▶ Problem description
A single number is the whole answer: how many lines in this listing contain "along".

▶ Given data
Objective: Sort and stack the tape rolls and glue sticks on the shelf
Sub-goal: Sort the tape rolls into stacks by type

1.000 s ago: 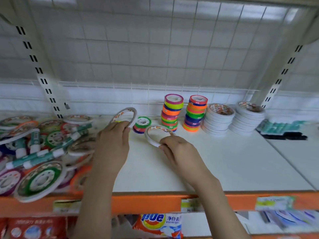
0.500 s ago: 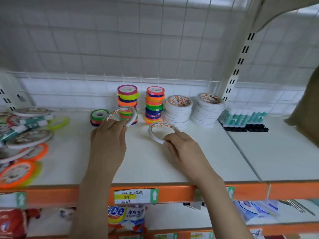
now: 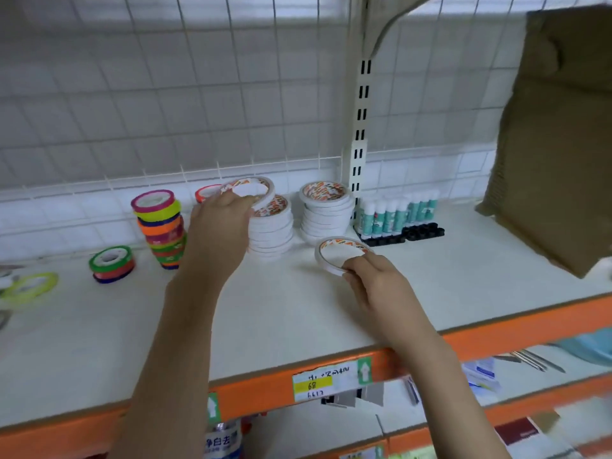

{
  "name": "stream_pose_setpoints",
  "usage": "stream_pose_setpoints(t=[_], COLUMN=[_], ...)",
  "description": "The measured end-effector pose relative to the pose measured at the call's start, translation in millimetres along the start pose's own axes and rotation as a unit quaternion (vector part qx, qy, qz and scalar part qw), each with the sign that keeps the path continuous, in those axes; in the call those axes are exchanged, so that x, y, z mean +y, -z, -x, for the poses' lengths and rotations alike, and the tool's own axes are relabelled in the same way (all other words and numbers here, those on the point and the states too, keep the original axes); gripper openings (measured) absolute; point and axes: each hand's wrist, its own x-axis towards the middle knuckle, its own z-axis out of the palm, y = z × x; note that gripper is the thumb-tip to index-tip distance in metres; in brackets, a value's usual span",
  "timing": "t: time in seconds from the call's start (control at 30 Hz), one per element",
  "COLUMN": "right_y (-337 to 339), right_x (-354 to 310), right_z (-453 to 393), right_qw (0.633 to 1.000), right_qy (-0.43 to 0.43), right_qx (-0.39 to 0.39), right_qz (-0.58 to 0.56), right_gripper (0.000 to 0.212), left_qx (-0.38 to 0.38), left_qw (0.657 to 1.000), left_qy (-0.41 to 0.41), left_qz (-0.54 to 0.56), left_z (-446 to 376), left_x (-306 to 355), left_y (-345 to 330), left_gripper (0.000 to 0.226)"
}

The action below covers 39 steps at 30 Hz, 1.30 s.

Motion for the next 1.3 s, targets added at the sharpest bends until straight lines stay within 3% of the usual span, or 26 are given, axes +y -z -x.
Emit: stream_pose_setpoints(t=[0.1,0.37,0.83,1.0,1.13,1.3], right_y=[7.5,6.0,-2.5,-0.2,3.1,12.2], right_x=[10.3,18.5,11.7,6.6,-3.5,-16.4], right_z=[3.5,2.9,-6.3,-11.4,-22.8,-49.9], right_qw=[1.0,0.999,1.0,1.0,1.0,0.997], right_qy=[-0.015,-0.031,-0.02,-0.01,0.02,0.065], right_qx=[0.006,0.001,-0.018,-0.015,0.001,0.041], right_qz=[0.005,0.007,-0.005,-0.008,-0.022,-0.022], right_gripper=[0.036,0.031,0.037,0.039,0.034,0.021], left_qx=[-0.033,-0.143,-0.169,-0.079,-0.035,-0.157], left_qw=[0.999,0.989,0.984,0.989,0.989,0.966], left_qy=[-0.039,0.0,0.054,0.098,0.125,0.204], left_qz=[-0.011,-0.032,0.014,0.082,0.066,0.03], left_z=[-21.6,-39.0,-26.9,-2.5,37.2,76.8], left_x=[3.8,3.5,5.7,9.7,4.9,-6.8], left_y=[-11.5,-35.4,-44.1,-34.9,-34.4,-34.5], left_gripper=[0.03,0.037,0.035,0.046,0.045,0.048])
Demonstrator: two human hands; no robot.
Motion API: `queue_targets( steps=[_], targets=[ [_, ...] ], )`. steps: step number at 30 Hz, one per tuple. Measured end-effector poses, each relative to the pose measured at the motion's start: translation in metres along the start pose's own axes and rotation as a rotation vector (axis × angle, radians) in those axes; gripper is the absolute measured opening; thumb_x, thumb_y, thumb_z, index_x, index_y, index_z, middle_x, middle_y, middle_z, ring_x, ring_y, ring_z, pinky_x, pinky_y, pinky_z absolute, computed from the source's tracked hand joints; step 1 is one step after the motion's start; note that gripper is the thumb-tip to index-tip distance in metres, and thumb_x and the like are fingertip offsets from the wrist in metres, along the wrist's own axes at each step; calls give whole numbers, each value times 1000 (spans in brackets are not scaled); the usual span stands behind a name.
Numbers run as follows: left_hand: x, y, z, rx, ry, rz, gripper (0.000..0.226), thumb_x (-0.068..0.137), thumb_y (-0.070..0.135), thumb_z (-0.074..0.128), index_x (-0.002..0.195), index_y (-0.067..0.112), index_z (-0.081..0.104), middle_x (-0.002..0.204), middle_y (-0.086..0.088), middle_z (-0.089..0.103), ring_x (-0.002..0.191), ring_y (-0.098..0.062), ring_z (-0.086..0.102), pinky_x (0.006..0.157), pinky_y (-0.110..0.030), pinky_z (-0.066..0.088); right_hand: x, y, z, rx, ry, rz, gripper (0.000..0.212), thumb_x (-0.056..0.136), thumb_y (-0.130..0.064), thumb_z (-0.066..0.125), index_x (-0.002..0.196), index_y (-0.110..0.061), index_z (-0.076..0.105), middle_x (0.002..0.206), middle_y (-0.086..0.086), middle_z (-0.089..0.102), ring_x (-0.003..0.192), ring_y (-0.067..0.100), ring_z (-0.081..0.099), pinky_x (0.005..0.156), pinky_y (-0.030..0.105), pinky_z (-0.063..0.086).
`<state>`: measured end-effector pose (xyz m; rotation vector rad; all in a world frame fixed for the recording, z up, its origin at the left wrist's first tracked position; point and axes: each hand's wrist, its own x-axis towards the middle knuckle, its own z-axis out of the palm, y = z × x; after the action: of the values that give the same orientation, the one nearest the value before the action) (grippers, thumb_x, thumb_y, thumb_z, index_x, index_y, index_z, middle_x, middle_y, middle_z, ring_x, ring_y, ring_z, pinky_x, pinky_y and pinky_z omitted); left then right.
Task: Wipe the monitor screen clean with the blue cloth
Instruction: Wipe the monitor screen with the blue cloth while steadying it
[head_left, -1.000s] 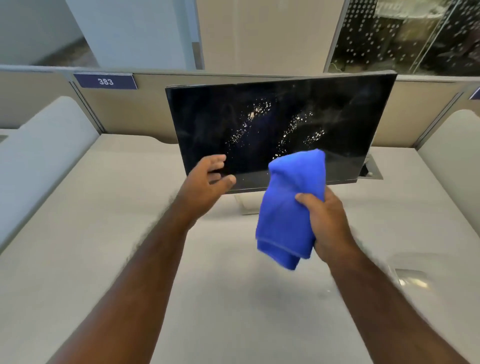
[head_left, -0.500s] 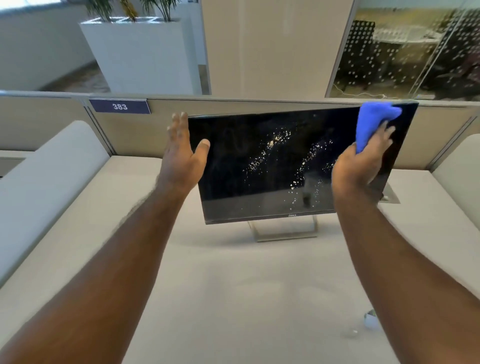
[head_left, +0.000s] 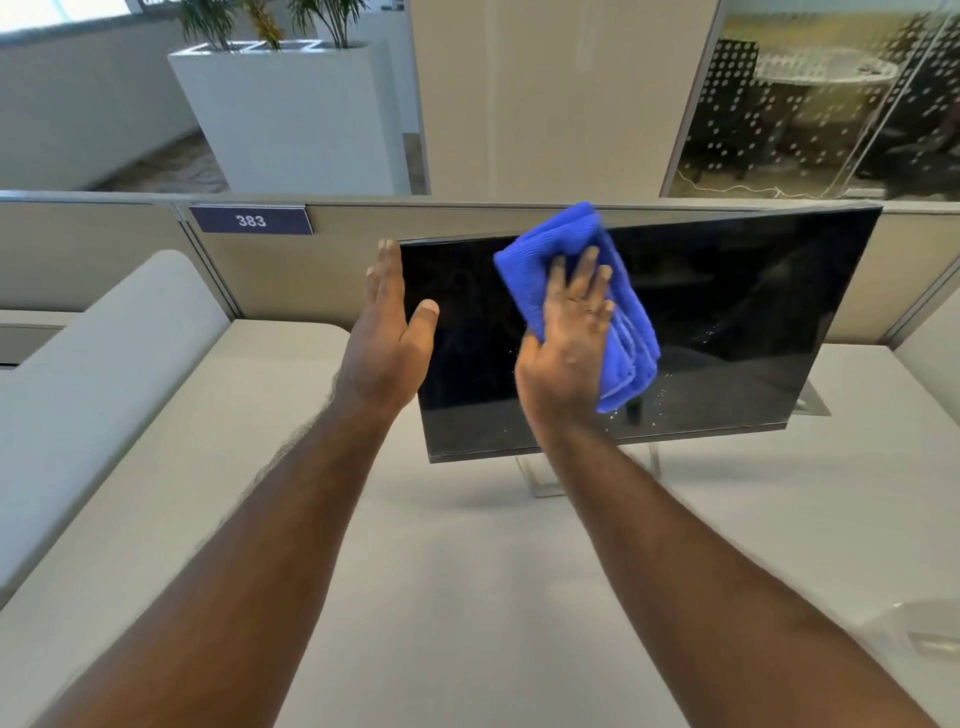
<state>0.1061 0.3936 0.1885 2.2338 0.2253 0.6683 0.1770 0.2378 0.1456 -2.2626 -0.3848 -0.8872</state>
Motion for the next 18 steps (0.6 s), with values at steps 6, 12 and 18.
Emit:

▶ Result below
2